Paulo Roberto Costa pode depor à CPI já em liberdade

Por Carolina Santos
Costa está preso na superintendência da PF em Curitiba |Daniel Marrenco/Folhapress Costa está preso na superintendência da PF em Curitiba |Daniel Marrenco/Folhapress

Relator de um esquema de distribuição de 3% dos valores de contratos da Petrobras entre políticos, Paulo Roberto Costa pode deixar a cadeia nos próximos dias. Preso desde junho, o ex-diretor de abastecimento da estatal incluiu a liberdade imediata como condição para a delação premiada, acordo judicial para colaborar com as investigações tendo em troca a redução de pena. A revelação de detalhes do benefício foi feita ontem pelo jornal “Estado de S. Paulo”.

Costa é aguardado na quarta-feira para prestar depoimento à CPI mista da Petrobras e apresentar provas do envolvimento de deputados, senadores, governadores e de um ministro na distribuição de propina. O STF (Supremo Tribunal Federal) informou na sexta-feira que a comissão não precisa de autorização para convocar testemunhas.
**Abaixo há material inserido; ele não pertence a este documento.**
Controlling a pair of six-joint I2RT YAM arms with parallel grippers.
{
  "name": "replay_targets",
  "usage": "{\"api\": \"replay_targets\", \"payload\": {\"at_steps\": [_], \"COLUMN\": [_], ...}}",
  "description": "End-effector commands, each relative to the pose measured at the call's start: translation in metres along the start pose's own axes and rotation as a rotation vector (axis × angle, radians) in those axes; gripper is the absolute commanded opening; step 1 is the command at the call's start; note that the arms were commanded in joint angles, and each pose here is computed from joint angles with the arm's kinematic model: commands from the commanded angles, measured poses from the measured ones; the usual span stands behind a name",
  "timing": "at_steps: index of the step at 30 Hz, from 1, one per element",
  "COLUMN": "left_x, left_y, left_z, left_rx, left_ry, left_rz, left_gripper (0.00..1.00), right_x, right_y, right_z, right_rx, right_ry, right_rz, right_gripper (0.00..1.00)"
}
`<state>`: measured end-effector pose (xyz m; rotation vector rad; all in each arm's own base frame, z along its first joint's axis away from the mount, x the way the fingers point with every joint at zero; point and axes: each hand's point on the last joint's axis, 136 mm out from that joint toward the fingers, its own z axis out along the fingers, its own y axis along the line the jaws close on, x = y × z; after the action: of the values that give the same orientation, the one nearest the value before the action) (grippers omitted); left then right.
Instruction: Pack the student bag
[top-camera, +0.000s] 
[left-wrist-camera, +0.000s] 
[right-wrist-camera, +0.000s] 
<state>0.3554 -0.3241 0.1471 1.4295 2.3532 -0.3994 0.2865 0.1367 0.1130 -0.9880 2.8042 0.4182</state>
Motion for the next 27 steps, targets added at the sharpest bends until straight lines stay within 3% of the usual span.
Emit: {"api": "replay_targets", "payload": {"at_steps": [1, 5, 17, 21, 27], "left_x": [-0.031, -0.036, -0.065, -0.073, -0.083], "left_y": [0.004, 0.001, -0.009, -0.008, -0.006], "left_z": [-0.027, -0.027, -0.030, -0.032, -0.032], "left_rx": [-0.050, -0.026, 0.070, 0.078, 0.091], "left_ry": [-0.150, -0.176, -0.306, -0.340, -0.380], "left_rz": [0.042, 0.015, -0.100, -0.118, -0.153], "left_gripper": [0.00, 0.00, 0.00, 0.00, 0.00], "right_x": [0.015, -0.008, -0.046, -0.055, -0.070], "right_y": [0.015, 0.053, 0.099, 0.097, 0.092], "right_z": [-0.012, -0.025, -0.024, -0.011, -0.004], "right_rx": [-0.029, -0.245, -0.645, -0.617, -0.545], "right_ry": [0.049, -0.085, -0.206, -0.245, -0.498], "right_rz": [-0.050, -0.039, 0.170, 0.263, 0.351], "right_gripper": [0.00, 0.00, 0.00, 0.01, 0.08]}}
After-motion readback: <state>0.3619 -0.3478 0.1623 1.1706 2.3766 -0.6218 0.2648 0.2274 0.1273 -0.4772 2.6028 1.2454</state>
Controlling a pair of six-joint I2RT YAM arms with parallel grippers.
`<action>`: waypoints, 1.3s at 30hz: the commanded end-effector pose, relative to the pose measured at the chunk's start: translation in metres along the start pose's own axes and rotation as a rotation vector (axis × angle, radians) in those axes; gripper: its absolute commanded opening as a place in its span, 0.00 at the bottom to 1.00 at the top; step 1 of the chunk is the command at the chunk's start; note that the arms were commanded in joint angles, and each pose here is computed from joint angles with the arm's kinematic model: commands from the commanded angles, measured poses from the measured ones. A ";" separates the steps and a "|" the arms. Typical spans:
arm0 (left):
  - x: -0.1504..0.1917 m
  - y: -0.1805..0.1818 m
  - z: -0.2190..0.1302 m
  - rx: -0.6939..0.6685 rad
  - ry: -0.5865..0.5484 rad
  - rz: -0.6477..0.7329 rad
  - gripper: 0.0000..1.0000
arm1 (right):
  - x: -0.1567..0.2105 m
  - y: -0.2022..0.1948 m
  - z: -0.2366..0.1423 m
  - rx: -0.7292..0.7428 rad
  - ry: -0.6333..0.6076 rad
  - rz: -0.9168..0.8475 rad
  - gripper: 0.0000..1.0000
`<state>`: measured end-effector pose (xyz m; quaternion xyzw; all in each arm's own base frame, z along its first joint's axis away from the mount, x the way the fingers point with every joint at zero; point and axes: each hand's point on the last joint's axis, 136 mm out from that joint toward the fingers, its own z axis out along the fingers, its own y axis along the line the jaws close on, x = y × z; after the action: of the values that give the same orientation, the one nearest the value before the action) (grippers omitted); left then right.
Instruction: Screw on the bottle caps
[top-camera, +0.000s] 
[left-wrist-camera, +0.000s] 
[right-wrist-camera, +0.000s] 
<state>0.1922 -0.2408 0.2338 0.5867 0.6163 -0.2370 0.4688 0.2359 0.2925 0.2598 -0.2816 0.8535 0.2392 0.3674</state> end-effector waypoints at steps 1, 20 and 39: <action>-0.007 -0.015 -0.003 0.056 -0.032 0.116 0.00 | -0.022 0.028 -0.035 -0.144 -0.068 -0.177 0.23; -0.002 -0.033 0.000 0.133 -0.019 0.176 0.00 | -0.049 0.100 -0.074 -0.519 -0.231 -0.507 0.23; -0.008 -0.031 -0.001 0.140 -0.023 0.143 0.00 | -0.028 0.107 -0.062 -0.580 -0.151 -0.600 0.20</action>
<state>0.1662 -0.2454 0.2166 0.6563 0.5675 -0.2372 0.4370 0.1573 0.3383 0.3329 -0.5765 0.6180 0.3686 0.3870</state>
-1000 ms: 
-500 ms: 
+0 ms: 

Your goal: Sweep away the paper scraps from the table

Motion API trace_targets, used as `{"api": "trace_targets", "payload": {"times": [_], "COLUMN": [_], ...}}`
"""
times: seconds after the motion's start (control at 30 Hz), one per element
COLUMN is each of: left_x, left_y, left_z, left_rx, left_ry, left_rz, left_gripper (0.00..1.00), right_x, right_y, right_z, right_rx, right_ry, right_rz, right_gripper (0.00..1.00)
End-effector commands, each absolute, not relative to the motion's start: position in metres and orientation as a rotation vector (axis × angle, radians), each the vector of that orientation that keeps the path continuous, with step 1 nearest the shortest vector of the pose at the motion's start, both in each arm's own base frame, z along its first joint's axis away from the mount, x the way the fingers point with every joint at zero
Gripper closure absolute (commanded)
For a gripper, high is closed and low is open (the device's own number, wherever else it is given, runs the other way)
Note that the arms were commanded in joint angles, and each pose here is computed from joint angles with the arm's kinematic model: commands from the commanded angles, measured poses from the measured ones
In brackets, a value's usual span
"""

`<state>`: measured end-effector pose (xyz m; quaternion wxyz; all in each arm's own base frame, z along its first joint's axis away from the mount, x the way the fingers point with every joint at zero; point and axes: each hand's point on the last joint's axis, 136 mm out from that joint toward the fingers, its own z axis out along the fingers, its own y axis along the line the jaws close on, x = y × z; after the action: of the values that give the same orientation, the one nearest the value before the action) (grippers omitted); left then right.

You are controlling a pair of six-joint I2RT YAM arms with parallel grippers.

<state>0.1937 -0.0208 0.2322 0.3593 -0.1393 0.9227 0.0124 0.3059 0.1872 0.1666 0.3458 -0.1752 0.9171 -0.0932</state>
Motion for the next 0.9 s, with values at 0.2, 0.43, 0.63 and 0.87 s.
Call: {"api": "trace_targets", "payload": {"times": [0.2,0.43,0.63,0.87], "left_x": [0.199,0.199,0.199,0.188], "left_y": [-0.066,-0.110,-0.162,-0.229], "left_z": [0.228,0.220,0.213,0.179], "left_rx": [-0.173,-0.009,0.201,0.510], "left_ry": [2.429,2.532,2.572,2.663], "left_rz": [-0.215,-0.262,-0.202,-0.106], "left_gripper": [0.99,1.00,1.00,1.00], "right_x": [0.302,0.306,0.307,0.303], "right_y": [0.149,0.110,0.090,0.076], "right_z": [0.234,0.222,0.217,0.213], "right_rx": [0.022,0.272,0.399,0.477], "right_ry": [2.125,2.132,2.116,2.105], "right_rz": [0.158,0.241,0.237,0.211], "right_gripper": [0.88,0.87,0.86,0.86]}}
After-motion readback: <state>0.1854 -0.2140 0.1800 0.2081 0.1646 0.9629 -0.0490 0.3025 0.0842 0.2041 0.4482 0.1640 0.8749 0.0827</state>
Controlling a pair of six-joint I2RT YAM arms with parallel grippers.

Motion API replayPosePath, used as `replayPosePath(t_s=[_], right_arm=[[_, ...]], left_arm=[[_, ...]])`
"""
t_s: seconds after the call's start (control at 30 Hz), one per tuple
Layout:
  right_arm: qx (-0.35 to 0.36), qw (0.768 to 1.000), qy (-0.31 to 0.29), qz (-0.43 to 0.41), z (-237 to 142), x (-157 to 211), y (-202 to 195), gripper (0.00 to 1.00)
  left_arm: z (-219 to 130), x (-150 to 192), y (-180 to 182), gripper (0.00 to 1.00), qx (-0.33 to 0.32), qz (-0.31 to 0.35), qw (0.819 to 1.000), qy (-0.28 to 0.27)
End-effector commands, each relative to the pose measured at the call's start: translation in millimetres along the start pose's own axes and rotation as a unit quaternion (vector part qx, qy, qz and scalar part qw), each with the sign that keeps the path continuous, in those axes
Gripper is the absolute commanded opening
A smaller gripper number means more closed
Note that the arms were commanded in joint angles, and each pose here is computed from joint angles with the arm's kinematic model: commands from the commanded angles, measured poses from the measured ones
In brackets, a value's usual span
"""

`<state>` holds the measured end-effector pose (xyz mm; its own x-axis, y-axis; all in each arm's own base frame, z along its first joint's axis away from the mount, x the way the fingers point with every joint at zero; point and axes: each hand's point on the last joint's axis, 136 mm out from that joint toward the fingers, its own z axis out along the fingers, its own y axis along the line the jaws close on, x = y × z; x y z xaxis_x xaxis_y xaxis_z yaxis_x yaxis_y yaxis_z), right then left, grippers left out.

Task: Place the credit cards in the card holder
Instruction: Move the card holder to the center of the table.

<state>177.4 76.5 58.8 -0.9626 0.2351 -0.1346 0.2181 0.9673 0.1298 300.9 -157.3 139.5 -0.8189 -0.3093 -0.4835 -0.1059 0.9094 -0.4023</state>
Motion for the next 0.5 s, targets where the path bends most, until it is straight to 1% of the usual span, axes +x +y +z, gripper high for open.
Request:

A defesa espera que o ex-diretor compareça já em liberdade. O alvará de soltura deverá ser assinado pelo ministro do STF Teori Zavascki.

Condições

Enquanto estiver solto, Paulo Roberto Costa usará tornozeleira eletrônica. Ao fim do processo da operação Lava Jato, ele deverá ser condenado a 10% da pena prevista pelos crimes de lavagem de dinheiro e ocultação e destruição de provas. Como a pena é inferior a 8 anos de prisão, Costa irá para o regime semiaberto e poderá trabalhar durante o dia e apenas dormir na prisão.

O acordo prevê ainda a devolução de R$ 23 milhões que eram mantidos em sete contas na Suíça. O Ministério da Justiça será autorizado a repatriar os recursos ilícitos.

Os outros dois processos criminais e os inquéritos da Polícia Federal também serão extintos.